:: Work item ::
Repeat exactly the lines running from the first line of the data to the line containing "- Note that", both ends included, and nothing else; drop the pictures.

:: The data ::
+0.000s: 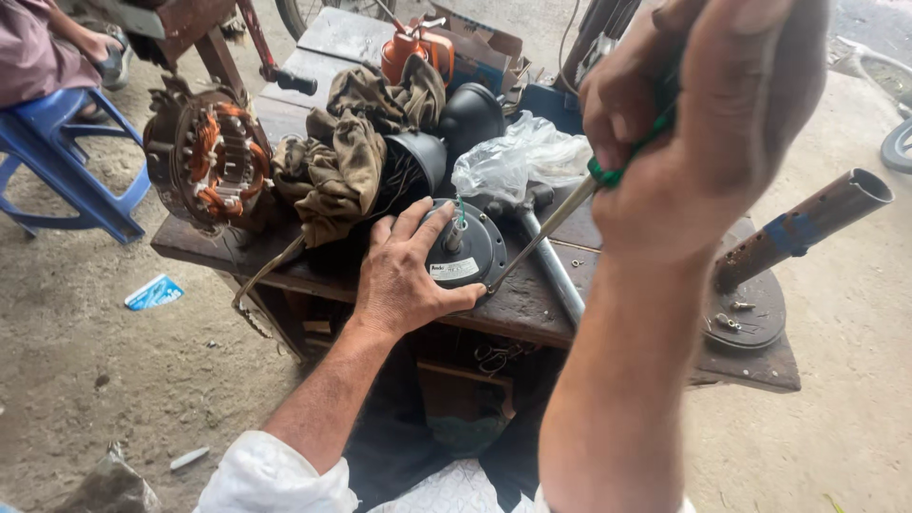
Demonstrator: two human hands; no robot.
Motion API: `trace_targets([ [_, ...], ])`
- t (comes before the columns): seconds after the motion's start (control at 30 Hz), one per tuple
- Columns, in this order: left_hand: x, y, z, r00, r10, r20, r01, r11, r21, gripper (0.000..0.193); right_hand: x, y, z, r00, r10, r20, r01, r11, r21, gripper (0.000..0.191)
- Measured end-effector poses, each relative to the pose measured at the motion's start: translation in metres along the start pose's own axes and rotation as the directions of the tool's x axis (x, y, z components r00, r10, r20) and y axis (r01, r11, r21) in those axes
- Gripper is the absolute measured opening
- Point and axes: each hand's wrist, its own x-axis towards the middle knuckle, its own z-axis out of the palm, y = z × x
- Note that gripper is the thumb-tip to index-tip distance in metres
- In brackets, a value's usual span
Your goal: The person uses a screwdriver to tighten screws on the base of a small electric motor, then uses a hammer to tap the motor housing. The person continues to adjust and tighten components on the motor.
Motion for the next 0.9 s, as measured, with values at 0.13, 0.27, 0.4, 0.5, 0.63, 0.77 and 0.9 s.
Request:
trace_targets([
  [0.13, 0.000, 0.005, -0.002, 1.000, -0.013, -0.002, 0.013, 1.000, 0.011, 0.101, -0.008, -0.004, 0.014, 0.929, -0.148, -0.338, 0.001, 0.916, -0.400, 0.035],
  [0.27, -0.002, 0.008, -0.002, 0.999, -0.054, 0.002, 0.054, 0.998, 0.012, 0.101, 0.008, -0.021, 0.005, 0.973, 0.014, -0.232, -0.057, 0.983, -0.176, 0.039],
  [0.4, -0.001, 0.003, -0.003, 0.999, -0.036, -0.003, 0.036, 0.999, 0.001, 0.101, 0.031, -0.019, -0.018, 0.941, 0.164, 0.297, -0.263, 0.904, 0.336, 0.040],
  [0.5, 0.000, -0.001, -0.001, 0.999, -0.041, 0.009, 0.041, 0.999, -0.011, 0.101, 0.021, 0.000, -0.027, 0.923, 0.263, 0.281, -0.369, 0.813, 0.450, 0.042],
  [0.63, -0.002, -0.001, 0.002, 1.000, -0.012, -0.018, 0.012, 1.000, 0.028, 0.101, -0.014, 0.016, -0.024, 0.955, 0.297, -0.003, -0.292, 0.940, 0.175, 0.042],
  [0.77, -0.003, 0.003, 0.001, 0.999, -0.047, 0.004, 0.047, 0.999, 0.021, 0.101, -0.008, 0.005, -0.010, 0.971, -0.042, -0.235, -0.054, 0.921, -0.386, 0.047],
  [0.9, 0.000, 0.003, -0.004, 0.996, -0.050, 0.070, 0.046, 0.997, 0.069, 0.104, 0.005, -0.019, 0.013, 0.962, -0.067, -0.265, -0.023, 0.947, -0.321, 0.044],
])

:: Solved problem ::
+0.000s: 
Demonstrator: two human hands; no robot.
Motion API: `trace_targets([ [_, ...], ])`
- t (comes before the columns): seconds after the motion's start (control at 30 Hz), one per tuple
- Columns, in this order: left_hand: x, y, z, r00, r10, r20, r01, r11, r21, gripper (0.000..0.193); right_hand: x, y, z, r00, r10, r20, r01, r11, r21, gripper (0.000..0.191)
- Measured end-effector poses, each relative to the pose measured at the motion's start: translation in metres along the start pose's own axes and rotation as the directions of the tool's x axis (x, y, z components r00, r10, r20) and y axis (r01, r11, r21) in those axes
- Gripper is the absolute measured opening
- Point and axes: each hand's wrist, its own x-axis towards the middle knuckle, its own z-axis out of the palm, y = z × x
- Note that gripper is the thumb-tip to index-tip distance in metres

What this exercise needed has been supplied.